EXERCISE PROMPT:
Find the word "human" in the listing, and copy out each line where it turns up.

EXTRACTED RECORDS:

+ + + +

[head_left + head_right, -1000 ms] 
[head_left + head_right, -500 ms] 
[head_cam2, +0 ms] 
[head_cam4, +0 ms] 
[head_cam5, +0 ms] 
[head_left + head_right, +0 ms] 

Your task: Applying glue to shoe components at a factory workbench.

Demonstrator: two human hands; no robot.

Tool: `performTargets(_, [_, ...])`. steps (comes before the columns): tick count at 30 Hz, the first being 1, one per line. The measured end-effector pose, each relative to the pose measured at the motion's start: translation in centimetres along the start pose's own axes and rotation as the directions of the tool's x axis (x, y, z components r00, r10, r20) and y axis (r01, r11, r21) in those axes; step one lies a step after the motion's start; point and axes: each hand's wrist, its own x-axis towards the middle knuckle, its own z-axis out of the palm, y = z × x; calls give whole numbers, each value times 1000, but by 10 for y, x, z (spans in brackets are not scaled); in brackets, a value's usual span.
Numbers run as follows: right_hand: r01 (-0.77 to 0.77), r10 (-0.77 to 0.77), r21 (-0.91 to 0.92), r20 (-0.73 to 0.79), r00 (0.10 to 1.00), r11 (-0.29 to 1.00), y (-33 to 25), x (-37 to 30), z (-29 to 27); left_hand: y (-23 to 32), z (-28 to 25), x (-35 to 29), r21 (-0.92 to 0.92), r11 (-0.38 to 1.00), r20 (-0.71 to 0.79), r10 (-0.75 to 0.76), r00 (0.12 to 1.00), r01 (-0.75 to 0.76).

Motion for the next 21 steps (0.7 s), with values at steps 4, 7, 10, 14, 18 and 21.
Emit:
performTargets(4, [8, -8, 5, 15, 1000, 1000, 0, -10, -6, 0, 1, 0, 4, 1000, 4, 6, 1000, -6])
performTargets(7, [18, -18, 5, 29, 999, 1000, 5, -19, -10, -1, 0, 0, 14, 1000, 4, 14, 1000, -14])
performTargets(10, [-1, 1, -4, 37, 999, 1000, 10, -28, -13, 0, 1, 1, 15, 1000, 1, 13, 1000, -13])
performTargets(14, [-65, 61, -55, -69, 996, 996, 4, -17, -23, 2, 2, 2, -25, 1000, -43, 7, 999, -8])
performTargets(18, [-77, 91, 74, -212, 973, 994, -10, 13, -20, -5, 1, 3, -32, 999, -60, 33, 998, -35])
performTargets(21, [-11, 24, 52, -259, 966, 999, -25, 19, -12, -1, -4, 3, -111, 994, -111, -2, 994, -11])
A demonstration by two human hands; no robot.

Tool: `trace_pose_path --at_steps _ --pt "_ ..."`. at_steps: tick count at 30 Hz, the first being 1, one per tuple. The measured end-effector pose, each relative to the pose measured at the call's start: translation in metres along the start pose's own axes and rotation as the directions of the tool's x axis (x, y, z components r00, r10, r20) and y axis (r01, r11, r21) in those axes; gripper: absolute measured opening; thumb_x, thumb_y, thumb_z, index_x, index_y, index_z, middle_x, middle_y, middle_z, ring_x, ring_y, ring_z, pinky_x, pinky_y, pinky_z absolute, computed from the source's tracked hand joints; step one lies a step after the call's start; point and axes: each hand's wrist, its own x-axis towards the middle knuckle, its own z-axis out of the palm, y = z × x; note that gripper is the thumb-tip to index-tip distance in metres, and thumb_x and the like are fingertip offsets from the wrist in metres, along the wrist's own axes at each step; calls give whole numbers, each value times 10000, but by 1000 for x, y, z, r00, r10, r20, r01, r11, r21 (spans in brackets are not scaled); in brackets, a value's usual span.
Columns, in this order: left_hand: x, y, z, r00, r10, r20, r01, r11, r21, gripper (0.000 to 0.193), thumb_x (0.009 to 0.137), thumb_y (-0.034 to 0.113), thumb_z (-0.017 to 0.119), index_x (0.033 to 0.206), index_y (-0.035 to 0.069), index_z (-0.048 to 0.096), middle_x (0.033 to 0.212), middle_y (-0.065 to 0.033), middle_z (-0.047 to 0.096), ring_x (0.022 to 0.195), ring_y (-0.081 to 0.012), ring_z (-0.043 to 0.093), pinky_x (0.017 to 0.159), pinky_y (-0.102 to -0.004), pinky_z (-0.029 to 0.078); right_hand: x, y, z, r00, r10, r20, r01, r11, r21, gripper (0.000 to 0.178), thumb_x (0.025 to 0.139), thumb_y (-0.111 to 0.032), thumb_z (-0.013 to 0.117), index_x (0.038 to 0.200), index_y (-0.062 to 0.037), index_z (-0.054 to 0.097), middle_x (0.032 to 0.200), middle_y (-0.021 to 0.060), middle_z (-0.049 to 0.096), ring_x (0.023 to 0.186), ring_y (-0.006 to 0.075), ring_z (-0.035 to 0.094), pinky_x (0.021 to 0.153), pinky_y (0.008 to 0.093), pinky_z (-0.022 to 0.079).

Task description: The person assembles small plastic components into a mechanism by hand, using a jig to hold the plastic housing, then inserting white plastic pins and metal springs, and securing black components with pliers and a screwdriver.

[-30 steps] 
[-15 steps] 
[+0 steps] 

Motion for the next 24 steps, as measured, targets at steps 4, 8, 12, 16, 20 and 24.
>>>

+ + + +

ANSWER SECTION:
Demonstrator: two human hands; no robot.
A demonstration by two human hands; no robot.

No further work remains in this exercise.